In a barrage of Cabinet appointments last week, President-elect Donald Trump nominated Alabama Sen. Jeff Sessions to take the role of United States attorney general — a compensatory prize for one of the first members of Congress to endorse Trump on the campaign trail.

Formerly a practicing attorney in Mobile, the Republican served two years as an assistant U.S. attorney before being nominated by President Ronald Reagan to be the U.S. attorney for the Southern District of Alabama.

Sessions held the position for 12 years before being elected as Alabama’s attorney general in 1995. In 1996, the people of Alabama elected Sessions to the position he still holds in the Senate today.

“I have known Jeff Sessions for almost 40 years, and he has always been a person of the highest level of integrity. As a U.S. attorney in Mobile, Sen. Sessions led the charge to clean up corruption in our local government,” U.S. Rep.
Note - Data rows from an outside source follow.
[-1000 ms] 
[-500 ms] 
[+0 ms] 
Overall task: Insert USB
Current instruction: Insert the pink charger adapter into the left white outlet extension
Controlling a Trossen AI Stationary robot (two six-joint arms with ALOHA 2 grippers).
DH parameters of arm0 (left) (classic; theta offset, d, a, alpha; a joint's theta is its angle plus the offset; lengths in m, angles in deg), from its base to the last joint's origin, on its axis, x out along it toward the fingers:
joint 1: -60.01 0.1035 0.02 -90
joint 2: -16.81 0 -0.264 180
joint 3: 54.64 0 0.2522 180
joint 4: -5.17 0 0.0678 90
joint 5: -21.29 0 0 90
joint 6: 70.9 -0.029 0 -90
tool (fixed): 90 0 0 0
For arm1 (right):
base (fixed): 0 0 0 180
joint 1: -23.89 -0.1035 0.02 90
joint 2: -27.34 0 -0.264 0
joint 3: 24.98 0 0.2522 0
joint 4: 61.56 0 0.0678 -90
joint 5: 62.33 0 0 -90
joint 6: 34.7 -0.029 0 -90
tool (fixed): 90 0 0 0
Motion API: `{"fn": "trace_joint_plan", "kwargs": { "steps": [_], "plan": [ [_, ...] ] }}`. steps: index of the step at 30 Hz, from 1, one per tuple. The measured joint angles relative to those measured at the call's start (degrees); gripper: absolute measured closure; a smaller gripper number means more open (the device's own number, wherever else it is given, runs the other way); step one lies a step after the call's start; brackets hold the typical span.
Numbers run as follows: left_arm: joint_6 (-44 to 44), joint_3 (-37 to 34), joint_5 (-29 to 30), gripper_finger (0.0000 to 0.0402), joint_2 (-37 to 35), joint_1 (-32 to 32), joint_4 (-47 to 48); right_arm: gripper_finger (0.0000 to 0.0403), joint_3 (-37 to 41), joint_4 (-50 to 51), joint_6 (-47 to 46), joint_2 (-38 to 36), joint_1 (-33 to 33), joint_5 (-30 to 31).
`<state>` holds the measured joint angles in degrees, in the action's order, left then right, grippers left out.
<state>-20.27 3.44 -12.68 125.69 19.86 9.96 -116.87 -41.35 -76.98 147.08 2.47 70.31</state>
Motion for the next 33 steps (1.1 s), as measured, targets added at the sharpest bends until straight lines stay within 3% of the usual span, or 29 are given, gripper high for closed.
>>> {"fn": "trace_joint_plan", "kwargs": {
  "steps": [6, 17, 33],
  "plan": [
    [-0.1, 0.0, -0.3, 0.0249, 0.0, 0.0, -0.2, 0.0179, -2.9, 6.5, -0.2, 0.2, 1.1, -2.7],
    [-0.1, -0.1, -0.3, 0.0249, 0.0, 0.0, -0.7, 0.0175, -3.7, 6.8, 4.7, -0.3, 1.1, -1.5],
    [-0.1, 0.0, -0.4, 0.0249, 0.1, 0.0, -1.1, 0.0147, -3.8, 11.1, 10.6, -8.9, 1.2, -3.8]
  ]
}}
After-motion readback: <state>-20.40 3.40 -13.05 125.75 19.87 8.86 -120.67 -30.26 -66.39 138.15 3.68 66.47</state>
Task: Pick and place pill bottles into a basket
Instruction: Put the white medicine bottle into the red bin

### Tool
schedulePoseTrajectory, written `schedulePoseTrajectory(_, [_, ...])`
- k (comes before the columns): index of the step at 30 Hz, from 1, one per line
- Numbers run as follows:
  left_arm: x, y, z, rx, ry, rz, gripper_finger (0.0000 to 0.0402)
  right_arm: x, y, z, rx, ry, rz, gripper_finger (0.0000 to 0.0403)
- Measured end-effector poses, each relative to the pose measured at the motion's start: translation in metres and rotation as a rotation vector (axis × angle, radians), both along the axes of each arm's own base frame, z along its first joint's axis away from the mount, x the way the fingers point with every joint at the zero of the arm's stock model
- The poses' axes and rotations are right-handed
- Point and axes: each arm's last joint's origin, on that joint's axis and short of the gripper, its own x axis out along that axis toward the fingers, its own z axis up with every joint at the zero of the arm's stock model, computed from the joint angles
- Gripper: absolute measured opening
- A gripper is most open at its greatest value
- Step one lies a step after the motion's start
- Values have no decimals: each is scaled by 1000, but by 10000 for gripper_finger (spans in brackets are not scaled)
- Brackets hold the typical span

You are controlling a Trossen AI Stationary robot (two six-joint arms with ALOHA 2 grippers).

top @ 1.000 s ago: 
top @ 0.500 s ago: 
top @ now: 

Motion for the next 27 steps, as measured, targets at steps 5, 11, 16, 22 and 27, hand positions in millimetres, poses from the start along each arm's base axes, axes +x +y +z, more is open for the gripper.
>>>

Bradley Byrne said following news of Sessions’ nomination. “He earned respect from everyone in our community by always conducting himself in a professional and fair way.”

Others were quick to praise Sessions as well, including current Alabama Attorney General Luther Strange, who called the senator “a credit to our state and to our nation.”

“From the day Jeff Sessions stepped foot on the floor of the U.S. Senate, he has never forgotten where he came from or who he represents,” Strange said. “He has worked tirelessly for the people of Alabama, fighting to bring home jobs and economic development, to secure our borders and to ensure that our military men and women receive all the support they need to succeed — whether on the battlefield, in a veterans hospital or in their civilian lives.”

U.S. Attorney Kenyen Brown, who currently serves in Sessions’ former position as the head of the Southern District of Alabama, spared no praise for his predecessor last Friday — wishing Sessions “much success in this new leadership role.”

“Jeff Sessions is a man of outstanding character with an impeccable reputation for integrity,” Brown wrote in a brief statement. “I have no doubt that he will be an outstanding U.S. Attorney General.”

By law, if Sessions does vacate his post in the Senate, it will be up to Gov. Robert Bentley to appoint a successor to serve out the remainder of Sessions’ current congressional term, though it’s unclear at this point who that might be.

This week, Bentley sent out a survey from the Alabama Republican Party’s executive committee, seeking input on who would make a suitable candidate. The message came by way of the governor’s appointments director, Will Edwards.

“Gov. Bentley is taking this process seriously and knows that you will as well,” Edwards wrote. “The person who replaces Sen. Sessions must uphold the Constitution, value the rights of the Second Amendment, the rights of the states, support pro-life issues, implement a strong national security policy, support domestic job creation and, most importantly, always put Alabama first.”